Matthew Church

Cricket information
- Batting: Right-handed
- Bowling: Right-arm medium

Career statistics
| Competition | First-class | List A |
| Matches | 20 | 24 |
| Runs scored | 629 | 292 |
| Batting average | 17.97 | 16.22 |
| 100s/50s | 1/1 | 0/1 |
| Top score | 152 | 64* |
| Balls bowled | 241 | 36 |
| Wickets | 9 | 0 |
| Bowling average | 18.11 | – |
| 5 wickets in innings | 0 | – |
| 10 wickets in match | 0 | – |
| Best bowling | 4/50 | – |
| Catches/stumpings | 13/– | 7/– |
- Source: Cricinfo, 14 April 2023

= Matthew Church =

English cricketer

Matthew John Church (born 26 July 1972) is a former English cricketer who played county cricket for Worcestershire and Gloucestershire in the 1990s.

Church played Second XI cricket for Surrey in 1993, as well as appearing for the Marylebone Cricket Club (MCC) Young Cricketers, but his first-class debut was for Worcestershire against Nottinghamshire in August 1994: opening the batting with captain Tim Curtis, he scored 22 and 0. Immediately afterwards he made his List A debut, against the same opponents, in the AXA Equity and Law League and made 18. He stayed in both the Championship and one-day sides until the end of the season, albeit with limited success.
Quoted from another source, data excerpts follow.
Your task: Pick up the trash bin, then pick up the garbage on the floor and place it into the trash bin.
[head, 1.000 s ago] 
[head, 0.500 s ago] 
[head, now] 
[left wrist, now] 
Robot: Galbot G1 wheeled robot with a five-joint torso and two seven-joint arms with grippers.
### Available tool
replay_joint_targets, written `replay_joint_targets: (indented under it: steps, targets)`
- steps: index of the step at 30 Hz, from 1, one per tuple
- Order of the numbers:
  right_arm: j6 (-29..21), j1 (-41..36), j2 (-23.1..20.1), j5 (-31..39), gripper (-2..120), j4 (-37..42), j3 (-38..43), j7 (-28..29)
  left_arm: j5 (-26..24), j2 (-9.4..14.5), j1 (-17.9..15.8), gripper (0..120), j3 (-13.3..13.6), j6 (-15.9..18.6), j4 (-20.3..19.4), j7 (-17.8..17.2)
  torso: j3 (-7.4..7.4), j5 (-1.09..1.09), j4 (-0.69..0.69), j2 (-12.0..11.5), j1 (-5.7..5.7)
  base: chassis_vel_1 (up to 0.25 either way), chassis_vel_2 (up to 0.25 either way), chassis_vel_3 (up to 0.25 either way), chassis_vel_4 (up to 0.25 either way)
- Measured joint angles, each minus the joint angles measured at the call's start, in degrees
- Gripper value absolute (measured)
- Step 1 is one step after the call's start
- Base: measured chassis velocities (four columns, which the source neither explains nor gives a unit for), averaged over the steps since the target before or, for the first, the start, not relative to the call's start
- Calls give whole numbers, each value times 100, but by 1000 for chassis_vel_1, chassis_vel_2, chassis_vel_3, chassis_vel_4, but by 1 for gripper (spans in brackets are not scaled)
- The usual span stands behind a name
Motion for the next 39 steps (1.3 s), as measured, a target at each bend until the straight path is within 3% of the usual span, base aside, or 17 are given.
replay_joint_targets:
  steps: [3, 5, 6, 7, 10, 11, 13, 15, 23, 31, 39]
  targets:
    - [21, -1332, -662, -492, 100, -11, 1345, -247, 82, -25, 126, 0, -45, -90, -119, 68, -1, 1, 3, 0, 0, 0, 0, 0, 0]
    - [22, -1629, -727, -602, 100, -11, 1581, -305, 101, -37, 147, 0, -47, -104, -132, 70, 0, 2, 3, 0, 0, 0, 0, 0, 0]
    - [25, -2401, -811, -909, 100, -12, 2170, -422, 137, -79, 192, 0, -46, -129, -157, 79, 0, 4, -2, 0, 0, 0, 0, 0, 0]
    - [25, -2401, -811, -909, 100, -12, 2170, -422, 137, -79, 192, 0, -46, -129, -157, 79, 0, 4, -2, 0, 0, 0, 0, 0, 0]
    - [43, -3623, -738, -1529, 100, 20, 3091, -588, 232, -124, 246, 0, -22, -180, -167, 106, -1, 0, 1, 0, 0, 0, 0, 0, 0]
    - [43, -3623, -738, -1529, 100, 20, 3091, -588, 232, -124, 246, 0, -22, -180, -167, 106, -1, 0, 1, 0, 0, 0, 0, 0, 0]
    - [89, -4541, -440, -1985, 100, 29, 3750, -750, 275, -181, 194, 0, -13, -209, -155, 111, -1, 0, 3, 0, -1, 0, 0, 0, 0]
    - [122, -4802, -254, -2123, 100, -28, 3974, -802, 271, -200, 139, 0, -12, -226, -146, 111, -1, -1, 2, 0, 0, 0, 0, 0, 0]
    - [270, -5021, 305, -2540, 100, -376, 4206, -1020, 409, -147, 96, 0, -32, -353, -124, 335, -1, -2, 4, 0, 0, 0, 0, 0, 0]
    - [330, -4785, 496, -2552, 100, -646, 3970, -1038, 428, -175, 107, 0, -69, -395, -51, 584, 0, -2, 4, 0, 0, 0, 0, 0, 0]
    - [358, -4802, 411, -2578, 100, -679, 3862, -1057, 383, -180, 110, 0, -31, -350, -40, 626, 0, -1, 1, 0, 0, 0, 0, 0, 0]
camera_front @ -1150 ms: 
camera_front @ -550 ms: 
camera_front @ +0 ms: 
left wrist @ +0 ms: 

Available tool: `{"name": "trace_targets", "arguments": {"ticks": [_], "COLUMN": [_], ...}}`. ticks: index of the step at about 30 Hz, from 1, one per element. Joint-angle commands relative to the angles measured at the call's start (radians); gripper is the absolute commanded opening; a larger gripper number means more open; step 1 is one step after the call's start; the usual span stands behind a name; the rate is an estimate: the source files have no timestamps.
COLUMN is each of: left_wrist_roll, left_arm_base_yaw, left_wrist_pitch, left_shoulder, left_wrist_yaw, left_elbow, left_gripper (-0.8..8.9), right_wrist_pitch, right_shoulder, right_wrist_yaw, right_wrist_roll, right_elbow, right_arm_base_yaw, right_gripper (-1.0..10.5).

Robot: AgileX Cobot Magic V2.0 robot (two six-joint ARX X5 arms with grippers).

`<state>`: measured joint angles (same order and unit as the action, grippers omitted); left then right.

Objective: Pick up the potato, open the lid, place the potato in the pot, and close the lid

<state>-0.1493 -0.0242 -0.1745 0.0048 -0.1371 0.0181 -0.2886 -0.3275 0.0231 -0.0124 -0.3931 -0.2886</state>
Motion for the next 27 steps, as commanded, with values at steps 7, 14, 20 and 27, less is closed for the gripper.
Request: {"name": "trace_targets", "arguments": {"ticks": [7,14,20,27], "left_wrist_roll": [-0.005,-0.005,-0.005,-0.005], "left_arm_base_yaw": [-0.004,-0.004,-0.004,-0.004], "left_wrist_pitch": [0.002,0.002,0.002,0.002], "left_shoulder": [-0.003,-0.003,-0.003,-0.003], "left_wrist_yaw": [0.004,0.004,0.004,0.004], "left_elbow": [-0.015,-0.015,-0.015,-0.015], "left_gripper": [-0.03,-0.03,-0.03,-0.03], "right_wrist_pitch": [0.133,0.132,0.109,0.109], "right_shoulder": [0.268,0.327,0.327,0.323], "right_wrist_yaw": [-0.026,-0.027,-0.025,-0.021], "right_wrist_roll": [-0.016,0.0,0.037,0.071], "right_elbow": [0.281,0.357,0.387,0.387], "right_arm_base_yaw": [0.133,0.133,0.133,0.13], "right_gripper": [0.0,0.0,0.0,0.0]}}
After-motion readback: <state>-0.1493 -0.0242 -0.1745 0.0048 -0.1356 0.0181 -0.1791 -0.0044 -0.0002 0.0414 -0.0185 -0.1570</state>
The start of the 1995 season saw Church play only occasionally for the first team, and he never made the impression required to become a regular in the side, with a first-class batting average in the mid-teens and a top score of only 35 in a total of 14 innings in both forms of the game. 1996 was a better year on the face of it, with 280 first-class runs at 25.75, but more than half of those came from just one of his 11 innings, when he hit 152 (almost treble the next highest score of his career) against Oxford University in June. That game also saw Church take his first wicket, that of William Kendall, and go on to record what was to remain his best innings bowling return of 4-50.

He made the short journey to Gloucestershire for 1997, but again made only a few senior appearances, spending most of the season in the seconds. In those he had a couple of useful innings - 53 and 49 against Pakistan A in a first-class and one-day tour match respectively - but for the most part he had to content himself with piling up the runs in the Second XI, for whom he hit three hundreds. 1998 was only slightly better, and though he picked up the man-of-the-match award for an unbeaten 64 against Hampshire he managed very little else above second-team level.

Church left Gloucestershire, and senior cricket, after the 1998 season, although he did have a couple more minor outings several years later: one for Surrey Cricket Board in the 2002 ECB 38-County Cup and another for the Duke of Norfolk's XI against Ireland the following year; in both matches he made a duck, though he did manage one wicket in the earlier game.